> [How to complete this task]: Begin your copy at the line that holds "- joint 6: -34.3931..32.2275" and carry it through the final line of the data, writing out each line exactly and omitting pictures.

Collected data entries
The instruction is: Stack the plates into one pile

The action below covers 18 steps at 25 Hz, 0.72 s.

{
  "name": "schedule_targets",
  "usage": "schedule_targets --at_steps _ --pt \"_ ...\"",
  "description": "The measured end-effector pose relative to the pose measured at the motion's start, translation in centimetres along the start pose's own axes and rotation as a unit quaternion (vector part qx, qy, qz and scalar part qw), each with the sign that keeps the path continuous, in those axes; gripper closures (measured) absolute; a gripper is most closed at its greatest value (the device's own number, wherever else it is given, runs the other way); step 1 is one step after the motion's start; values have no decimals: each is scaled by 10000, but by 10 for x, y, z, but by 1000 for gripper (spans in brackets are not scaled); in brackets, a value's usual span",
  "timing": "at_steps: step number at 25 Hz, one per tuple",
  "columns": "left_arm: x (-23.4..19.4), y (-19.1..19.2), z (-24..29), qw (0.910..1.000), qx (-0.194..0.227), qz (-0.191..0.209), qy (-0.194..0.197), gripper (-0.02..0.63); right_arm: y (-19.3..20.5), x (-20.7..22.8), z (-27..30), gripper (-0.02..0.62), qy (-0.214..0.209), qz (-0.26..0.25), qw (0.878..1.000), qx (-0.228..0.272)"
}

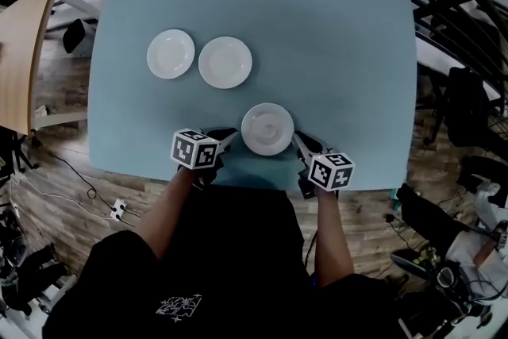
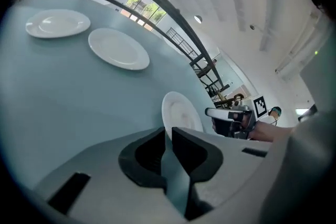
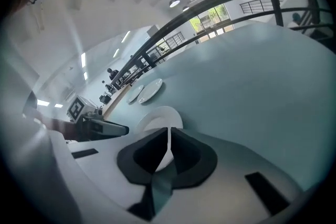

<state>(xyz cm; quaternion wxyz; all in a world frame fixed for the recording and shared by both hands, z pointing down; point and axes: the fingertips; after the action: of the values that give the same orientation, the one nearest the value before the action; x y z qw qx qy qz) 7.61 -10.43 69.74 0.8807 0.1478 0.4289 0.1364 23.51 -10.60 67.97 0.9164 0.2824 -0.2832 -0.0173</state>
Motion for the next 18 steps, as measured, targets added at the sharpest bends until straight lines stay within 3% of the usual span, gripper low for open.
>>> schedule_targets --at_steps 3,4,12,18 --pt "1 5 7 9996 -114 -238 93 538 9 8 0 573 -171 215 9995 -149" --pt "1 6 10 9994 -122 -305 104 527 12 10 0 513 -226 267 9992 -213" --pt "8 7 27 9960 -78 -857 235 506 29 18 3 431 -563 932 9929 -481" --pt "7 2 30 9896 120 -1394 334 505 28 15 7 425 -1074 2205 9678 -572"
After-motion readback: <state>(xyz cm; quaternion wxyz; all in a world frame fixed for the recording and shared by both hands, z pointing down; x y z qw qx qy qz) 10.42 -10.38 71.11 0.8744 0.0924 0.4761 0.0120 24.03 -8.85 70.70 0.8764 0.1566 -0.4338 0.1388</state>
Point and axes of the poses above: the fingertips, and each gripper's own axes: z forward along the fingers, x to its right, y out of its underside, and after that the axes turned 3 degrees about y, right-handed
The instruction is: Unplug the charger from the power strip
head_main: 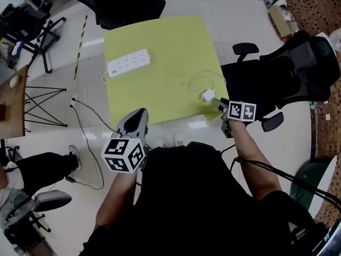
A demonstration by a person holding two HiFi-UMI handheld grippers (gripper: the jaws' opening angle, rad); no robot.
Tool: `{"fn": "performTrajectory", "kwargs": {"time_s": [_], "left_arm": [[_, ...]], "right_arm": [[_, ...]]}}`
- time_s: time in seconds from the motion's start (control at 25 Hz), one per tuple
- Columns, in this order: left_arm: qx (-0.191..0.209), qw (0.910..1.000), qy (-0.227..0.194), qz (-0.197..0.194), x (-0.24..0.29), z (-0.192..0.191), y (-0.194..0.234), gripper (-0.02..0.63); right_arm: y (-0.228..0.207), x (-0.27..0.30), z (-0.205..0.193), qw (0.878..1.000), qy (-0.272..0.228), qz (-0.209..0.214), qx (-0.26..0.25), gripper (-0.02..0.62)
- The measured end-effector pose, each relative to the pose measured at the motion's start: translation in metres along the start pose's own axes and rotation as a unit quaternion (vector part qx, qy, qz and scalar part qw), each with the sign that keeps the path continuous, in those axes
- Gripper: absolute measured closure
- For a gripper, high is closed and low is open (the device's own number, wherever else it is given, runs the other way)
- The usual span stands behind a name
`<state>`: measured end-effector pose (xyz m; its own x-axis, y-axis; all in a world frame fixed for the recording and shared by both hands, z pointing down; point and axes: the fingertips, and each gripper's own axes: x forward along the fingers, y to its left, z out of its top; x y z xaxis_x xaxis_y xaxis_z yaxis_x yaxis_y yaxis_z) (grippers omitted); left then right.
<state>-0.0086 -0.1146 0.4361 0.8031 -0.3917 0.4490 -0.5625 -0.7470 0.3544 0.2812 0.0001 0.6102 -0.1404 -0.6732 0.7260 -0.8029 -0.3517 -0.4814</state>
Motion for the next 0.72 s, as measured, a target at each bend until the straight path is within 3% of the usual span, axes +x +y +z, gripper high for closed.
{"fn": "performTrajectory", "kwargs": {"time_s": [0.16, 0.32, 0.52, 0.72], "left_arm": [[0.0, 0.9999, -0.006, -0.015, -0.001, -0.003, -0.001, 0.6], [-0.002, 0.9996, -0.01, -0.028, -0.002, -0.015, -0.006, 0.6], [0.007, 0.9994, -0.019, -0.028, -0.013, -0.02, -0.02, 0.6], [0.006, 0.9992, -0.04, -0.003, -0.036, -0.026, -0.045, 0.6]], "right_arm": [[0.027, -0.024, 0.009, 0.999, -0.038, 0.011, -0.016, 0.421], [0.062, -0.05, 0.017, 0.995, -0.089, 0.03, -0.04, 0.592], [0.111, -0.078, 0.033, 0.983, -0.138, 0.086, -0.088, 0.594], [0.154, -0.115, 0.034, 0.964, -0.154, 0.149, -0.156, 0.594]]}}
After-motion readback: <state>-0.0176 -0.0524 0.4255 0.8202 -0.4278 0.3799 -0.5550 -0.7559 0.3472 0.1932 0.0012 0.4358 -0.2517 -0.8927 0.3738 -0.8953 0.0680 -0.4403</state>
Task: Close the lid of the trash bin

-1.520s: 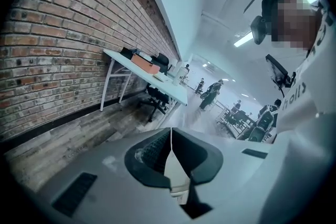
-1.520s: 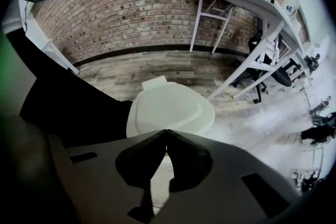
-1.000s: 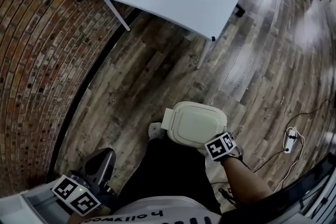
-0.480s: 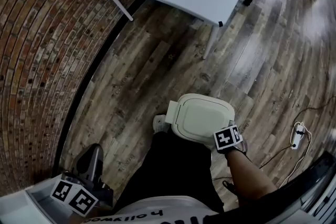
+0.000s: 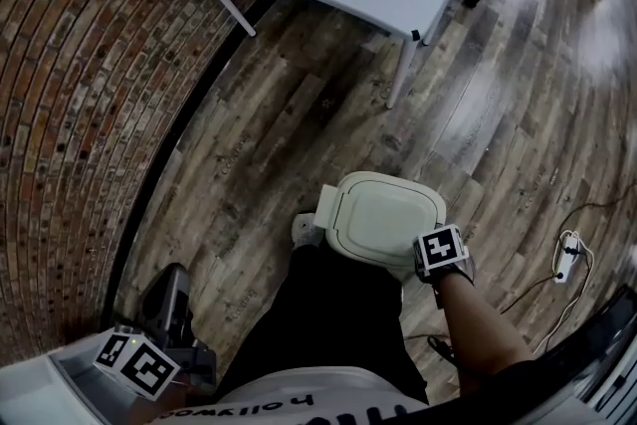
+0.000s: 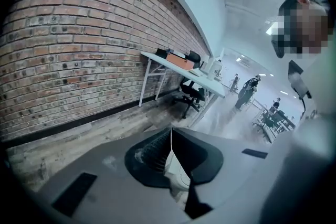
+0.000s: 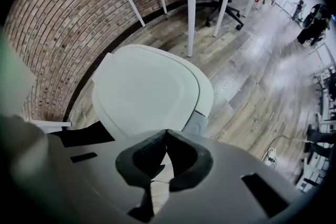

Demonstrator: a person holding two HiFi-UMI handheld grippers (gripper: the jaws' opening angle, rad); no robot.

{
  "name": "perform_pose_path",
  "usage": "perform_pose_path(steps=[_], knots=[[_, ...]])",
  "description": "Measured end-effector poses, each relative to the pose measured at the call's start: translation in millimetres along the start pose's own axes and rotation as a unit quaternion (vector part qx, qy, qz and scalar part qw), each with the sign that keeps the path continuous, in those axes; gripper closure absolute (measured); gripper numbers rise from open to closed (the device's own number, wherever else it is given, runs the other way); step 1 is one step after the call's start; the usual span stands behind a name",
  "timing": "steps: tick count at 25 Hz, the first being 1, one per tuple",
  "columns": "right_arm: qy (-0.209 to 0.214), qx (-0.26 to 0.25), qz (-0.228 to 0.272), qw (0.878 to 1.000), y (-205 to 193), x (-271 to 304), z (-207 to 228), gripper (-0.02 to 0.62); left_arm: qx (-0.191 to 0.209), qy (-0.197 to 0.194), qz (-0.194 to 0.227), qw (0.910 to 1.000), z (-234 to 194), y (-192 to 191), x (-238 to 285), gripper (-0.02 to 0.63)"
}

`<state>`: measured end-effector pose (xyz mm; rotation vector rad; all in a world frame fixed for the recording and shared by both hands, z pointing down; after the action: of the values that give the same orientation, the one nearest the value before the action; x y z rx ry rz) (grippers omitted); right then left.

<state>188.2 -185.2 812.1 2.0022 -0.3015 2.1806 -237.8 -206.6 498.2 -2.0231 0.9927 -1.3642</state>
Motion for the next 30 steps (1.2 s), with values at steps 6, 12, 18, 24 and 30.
perform_pose_path(steps=[6,12,18,24,30], knots=[[0.086,0.017,0.089,0.992,17.3,-63.5,-19.0,0.589,-0.006,-0.018,0.024,0.9995,23.6,11.2,-2.4,0.592],[0.136,0.01,0.301,0.944,56.5,-215.3,-23.9,0.589,0.004,-0.123,0.053,0.991,101.2,18.4,-3.6,0.592],[0.175,-0.042,0.489,0.854,40.4,-385.4,-39.5,0.588,0.073,-0.252,0.06,0.9631,201.0,9.5,-32.8,0.598],[0.251,-0.039,0.588,0.768,-10.6,-495.4,-48.3,0.589,0.125,-0.313,0.091,0.937,264.5,31.5,-87.3,0.598],[0.144,-0.079,0.599,0.783,-43.7,-522.6,-41.7,0.589,0.145,-0.329,0.123,0.9251,274.1,46.8,-126.1,0.598]])
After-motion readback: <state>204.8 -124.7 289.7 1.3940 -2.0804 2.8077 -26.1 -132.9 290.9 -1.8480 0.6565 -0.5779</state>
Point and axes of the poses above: the fingertips, and each gripper's own axes: x forward along the fingers, z to its right, y out of its top, the point moved 3 cm from there along -x, backward along the fingers, and after that the axes turned 4 degrees about z, right-handed, at the moved point
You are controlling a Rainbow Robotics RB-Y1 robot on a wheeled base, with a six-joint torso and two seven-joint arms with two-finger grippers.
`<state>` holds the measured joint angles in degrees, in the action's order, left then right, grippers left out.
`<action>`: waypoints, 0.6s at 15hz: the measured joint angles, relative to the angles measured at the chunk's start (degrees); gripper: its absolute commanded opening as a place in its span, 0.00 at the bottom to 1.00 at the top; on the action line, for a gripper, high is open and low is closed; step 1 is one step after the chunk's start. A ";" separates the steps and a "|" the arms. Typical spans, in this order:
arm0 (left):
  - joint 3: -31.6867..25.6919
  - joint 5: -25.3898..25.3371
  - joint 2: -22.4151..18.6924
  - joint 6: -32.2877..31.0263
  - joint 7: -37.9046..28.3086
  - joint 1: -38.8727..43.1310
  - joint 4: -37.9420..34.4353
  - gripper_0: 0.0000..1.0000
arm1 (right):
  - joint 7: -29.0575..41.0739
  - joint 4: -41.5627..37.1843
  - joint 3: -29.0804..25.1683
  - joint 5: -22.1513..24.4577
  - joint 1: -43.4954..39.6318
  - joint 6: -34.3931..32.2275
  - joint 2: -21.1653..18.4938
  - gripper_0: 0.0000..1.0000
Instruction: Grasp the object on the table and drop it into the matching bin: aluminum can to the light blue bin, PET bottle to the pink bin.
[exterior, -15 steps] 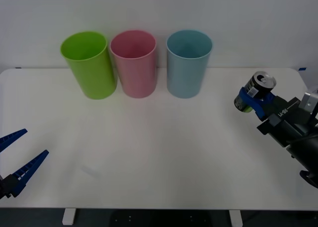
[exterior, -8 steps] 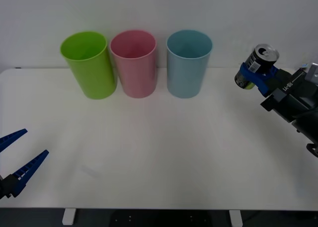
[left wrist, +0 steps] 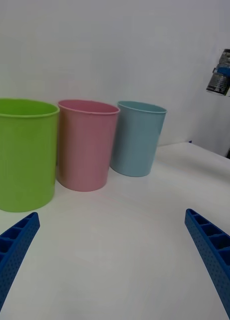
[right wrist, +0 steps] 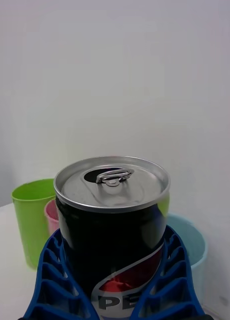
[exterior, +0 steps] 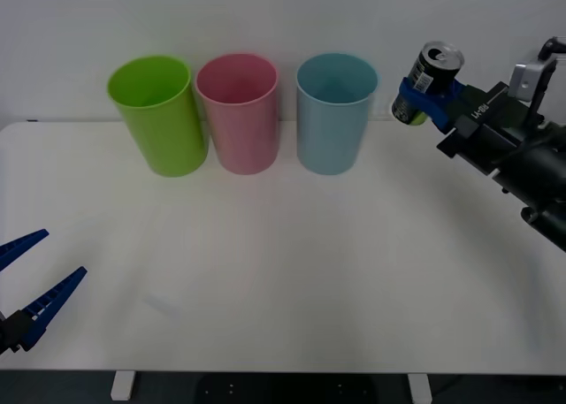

> [Output below]:
  - joint 6: -34.3931..32.2275
  - joint 2: -21.1653..18.4938
  - gripper_0: 0.0000..1.0000
Instruction: Grasp the object on the table and drop it into the matching bin: aluminum can to the light blue bin, PET bottle to the pink bin.
[exterior, -15 steps] 
[exterior, -8 steps] 
[left wrist, +0 steps] 
[right wrist, +0 steps] 
[exterior, +0 steps] 

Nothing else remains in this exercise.